In order to relieve the curiosity of the huge Reddit community, systems administrator Jason Harvey has shared some details about the DDoS attack that recently hit the popular social news site and caused it to go down for a period of 50 minutes.
The attack started at roughly 0230 PDT on the 19th, and for the next eight ours the attackers and Reddit admins were “battling it out” by continually adjusting their attack and mitigation strategies.
Most of the users didn’t notice a great difference when using the site during that short period, but some login attempts and API calls failed, and the sysadmins chose to disable some site features.
“The pattern of the attack clearly indicated that this was a malicious attempt aimed at taking the site down. For example, thousands of separate IP addresses all hammering illegitimate requests, and all of them simultaneously changing whenever we would move to counter,” wrote Harvey.
“At peak the attack was resulting in 400,000 requests per second at our CDN layer; 2200% over our previous record peak of 18,000 requests per second. Even when serving 400k requests a second, a large amount of the attack wasn’t getting responded to at all due to various layers of congestion. This suggests that the attacker’s capability was higher than what we were even capable of monitoring.”
He pointed out that the attack was coming from thousands of IPs around the world, which means a botnet was used.

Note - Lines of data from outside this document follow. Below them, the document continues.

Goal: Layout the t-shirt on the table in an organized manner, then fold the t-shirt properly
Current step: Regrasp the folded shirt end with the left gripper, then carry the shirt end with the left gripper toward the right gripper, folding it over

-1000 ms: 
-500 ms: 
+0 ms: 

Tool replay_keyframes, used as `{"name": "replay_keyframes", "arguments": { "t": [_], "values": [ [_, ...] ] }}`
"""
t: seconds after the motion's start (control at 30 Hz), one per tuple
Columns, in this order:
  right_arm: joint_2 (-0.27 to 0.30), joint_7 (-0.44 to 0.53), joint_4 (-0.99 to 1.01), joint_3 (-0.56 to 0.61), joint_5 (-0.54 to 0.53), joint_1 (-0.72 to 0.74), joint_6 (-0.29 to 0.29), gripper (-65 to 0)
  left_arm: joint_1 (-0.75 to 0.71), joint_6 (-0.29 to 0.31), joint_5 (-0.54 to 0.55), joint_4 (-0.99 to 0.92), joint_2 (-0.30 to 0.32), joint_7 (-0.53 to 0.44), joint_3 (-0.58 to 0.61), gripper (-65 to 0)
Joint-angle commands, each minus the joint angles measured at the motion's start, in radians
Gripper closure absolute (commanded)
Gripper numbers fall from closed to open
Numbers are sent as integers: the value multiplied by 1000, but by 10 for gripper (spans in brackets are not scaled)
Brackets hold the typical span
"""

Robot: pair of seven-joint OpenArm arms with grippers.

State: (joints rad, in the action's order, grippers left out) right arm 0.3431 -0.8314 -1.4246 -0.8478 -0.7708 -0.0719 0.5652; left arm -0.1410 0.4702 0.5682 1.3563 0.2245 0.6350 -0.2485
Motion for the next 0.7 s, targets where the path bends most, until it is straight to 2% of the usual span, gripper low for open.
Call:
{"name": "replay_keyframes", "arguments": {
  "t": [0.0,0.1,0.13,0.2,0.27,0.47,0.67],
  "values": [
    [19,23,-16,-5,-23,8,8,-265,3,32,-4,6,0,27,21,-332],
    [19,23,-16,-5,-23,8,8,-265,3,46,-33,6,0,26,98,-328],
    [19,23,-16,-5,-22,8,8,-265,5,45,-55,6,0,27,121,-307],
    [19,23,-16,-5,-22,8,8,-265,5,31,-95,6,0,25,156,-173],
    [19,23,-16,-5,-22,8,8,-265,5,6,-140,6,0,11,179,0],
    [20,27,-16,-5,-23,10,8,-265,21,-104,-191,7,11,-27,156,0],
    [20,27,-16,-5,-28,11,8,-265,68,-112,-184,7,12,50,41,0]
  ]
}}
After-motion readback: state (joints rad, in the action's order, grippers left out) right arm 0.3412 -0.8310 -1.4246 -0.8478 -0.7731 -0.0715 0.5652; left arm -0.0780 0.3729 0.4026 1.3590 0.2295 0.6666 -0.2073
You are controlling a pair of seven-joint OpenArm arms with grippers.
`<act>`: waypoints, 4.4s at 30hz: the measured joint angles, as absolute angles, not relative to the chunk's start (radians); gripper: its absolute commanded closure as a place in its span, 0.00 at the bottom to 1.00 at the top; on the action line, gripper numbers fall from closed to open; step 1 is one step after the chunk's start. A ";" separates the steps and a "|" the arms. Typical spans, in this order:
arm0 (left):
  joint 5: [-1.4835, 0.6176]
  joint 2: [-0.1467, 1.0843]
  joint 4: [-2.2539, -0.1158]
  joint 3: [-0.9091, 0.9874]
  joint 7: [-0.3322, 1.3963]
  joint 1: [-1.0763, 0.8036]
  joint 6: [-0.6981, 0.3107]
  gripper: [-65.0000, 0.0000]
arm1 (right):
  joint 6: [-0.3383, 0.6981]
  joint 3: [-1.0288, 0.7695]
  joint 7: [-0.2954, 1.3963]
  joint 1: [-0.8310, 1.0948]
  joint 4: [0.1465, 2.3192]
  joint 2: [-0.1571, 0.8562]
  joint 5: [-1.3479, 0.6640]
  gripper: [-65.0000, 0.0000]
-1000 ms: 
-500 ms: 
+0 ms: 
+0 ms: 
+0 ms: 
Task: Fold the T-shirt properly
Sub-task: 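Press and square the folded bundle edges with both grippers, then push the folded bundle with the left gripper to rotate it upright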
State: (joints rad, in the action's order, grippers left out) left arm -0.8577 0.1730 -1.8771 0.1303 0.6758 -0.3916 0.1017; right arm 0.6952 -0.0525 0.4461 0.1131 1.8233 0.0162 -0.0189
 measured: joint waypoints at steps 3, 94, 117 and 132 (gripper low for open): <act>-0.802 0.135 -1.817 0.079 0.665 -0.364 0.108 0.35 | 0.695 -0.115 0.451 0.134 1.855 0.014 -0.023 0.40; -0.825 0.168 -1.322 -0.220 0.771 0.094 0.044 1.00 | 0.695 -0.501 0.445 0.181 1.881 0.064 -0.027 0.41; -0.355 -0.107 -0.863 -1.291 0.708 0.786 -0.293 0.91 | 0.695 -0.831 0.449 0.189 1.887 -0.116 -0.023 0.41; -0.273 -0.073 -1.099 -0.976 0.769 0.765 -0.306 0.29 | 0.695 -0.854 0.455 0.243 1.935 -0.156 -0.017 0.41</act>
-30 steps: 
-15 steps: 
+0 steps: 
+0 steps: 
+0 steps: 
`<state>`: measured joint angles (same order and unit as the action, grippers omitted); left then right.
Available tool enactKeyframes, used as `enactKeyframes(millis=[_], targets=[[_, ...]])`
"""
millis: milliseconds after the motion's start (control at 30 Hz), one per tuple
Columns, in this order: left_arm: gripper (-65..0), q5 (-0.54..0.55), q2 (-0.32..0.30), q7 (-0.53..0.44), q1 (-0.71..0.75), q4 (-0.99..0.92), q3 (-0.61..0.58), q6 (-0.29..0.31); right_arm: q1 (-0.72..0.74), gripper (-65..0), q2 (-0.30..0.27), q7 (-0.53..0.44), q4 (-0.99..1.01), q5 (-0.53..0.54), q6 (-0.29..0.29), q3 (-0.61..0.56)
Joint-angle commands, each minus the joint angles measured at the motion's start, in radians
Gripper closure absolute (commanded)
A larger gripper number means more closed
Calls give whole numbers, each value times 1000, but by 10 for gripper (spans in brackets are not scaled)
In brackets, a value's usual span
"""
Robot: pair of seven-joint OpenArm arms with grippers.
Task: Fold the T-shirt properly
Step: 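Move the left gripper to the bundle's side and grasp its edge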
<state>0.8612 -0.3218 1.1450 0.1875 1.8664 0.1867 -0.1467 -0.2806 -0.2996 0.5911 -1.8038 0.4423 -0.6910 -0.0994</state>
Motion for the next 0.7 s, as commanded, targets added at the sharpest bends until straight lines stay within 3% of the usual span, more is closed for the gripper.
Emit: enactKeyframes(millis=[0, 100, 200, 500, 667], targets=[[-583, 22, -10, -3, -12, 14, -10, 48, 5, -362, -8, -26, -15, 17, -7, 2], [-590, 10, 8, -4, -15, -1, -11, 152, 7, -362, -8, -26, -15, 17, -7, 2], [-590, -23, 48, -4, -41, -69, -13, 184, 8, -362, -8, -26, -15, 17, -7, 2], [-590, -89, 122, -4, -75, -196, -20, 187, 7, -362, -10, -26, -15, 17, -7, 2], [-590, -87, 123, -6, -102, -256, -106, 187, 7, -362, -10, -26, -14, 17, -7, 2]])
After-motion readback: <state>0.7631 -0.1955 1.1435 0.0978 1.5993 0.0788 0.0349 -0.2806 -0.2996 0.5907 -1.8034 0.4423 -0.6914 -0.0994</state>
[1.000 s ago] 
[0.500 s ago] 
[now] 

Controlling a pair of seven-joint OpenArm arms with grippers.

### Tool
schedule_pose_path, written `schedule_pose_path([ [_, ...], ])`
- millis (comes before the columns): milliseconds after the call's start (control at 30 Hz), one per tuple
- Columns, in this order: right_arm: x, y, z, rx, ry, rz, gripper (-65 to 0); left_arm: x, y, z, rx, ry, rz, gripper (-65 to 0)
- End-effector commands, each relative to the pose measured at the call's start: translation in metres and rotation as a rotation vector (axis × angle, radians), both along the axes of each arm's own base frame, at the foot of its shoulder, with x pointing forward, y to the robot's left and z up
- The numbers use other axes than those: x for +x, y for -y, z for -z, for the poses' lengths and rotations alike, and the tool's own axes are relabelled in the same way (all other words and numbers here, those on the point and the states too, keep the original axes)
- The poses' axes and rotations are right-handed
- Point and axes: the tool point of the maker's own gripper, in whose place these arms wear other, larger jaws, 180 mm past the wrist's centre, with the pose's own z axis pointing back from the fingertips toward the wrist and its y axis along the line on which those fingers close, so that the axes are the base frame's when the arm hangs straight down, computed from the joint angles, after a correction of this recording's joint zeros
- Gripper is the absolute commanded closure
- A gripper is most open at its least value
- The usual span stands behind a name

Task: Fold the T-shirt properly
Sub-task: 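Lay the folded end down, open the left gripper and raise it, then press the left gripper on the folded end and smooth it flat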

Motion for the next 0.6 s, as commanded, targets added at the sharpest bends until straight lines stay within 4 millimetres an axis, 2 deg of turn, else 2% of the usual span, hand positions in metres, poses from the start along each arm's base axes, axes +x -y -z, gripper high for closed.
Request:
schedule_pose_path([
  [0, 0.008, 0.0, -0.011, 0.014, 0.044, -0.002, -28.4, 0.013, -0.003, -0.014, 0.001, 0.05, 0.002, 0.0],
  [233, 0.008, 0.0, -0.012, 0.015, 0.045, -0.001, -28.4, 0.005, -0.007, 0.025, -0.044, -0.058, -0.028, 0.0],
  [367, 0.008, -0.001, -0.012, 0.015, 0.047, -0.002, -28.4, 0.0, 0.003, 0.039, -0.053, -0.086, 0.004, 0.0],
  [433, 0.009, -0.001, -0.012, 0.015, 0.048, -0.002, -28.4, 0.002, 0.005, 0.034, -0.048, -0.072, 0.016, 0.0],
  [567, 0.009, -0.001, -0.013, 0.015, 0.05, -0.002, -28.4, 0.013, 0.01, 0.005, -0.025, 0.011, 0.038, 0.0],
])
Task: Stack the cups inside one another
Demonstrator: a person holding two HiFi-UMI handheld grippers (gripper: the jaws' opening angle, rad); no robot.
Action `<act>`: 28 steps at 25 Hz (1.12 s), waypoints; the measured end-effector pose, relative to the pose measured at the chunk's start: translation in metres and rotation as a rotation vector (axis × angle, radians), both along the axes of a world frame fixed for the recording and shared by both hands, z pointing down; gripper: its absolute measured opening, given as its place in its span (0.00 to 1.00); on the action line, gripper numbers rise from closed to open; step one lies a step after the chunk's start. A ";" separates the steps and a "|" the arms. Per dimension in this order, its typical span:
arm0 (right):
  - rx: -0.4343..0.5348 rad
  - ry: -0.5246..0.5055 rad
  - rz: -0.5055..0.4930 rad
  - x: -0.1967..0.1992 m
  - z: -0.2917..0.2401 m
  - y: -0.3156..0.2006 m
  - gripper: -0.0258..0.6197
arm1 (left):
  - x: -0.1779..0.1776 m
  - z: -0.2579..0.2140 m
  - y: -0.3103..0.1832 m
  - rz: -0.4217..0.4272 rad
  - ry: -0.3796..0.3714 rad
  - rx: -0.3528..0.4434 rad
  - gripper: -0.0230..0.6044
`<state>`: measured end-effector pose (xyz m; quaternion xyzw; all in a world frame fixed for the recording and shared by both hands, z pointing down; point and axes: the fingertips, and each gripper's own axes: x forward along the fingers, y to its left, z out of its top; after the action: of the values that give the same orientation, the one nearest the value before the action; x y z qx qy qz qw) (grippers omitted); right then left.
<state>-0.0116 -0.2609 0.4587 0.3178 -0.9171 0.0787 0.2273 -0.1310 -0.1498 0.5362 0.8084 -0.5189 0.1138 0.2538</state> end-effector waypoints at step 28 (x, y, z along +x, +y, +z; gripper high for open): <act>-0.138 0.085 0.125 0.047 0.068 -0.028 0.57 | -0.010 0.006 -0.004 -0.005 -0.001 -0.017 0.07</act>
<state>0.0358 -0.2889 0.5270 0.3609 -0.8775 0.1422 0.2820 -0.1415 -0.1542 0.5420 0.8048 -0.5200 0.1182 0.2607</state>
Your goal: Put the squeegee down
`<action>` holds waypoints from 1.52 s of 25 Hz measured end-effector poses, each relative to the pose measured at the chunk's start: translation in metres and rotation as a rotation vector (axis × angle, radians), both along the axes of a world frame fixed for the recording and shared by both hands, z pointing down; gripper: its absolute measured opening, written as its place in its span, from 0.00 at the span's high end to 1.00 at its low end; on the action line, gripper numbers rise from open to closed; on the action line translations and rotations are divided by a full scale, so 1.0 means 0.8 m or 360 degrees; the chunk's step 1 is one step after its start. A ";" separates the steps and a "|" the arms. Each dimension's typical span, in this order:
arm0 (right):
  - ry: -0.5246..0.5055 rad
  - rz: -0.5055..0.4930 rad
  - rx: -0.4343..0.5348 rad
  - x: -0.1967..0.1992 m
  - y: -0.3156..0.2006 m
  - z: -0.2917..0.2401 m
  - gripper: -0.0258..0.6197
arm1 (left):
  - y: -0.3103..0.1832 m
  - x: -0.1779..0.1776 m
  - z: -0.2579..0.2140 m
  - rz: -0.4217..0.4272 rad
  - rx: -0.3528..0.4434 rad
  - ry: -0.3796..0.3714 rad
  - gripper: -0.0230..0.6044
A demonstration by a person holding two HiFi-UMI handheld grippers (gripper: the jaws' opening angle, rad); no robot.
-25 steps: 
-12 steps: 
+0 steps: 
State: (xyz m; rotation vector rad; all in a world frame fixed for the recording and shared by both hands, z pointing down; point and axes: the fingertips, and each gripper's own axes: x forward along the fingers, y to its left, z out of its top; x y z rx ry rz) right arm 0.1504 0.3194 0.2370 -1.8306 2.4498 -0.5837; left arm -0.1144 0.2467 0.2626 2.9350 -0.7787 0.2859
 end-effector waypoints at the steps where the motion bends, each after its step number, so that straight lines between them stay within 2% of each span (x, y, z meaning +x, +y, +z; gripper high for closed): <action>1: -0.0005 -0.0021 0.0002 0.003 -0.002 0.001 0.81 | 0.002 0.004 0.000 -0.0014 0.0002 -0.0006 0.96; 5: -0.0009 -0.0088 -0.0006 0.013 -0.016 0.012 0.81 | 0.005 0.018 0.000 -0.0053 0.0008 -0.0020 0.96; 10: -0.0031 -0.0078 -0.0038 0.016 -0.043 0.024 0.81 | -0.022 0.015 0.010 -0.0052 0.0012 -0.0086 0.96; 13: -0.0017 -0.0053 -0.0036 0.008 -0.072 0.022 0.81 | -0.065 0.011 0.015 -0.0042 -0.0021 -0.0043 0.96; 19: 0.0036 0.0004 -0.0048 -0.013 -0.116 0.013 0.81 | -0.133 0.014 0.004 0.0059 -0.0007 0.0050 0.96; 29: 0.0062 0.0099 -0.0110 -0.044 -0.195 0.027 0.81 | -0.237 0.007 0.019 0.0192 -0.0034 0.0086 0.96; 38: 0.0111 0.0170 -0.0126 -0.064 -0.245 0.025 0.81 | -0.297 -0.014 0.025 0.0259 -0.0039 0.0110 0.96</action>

“I’d say the most likely explanation is that someone decided to take us down for shits and giggles. There was a lot of focus on reddit at the time, so we were an especially juicy target for anyone looking to show off. DDoS attacks we’ve received in the past have proven to be motivated as such, although those attacks were of a much smaller scale. Of course, without any clear evidence from the attack itself we can’t say anything for certain,” he added, commenting on Reddit users’ speculation about the motives of the attack, which ranged from “revenge” for getting involved in the CISPA blackout to attackers demonstrating the power of their botnets to a potential customer.
He answered some of the questions put forward by the users, but declined to answer others, saying they have to be careful on what they share in order not to provide next attacker with clear instructions on how to take Reddit down in the future.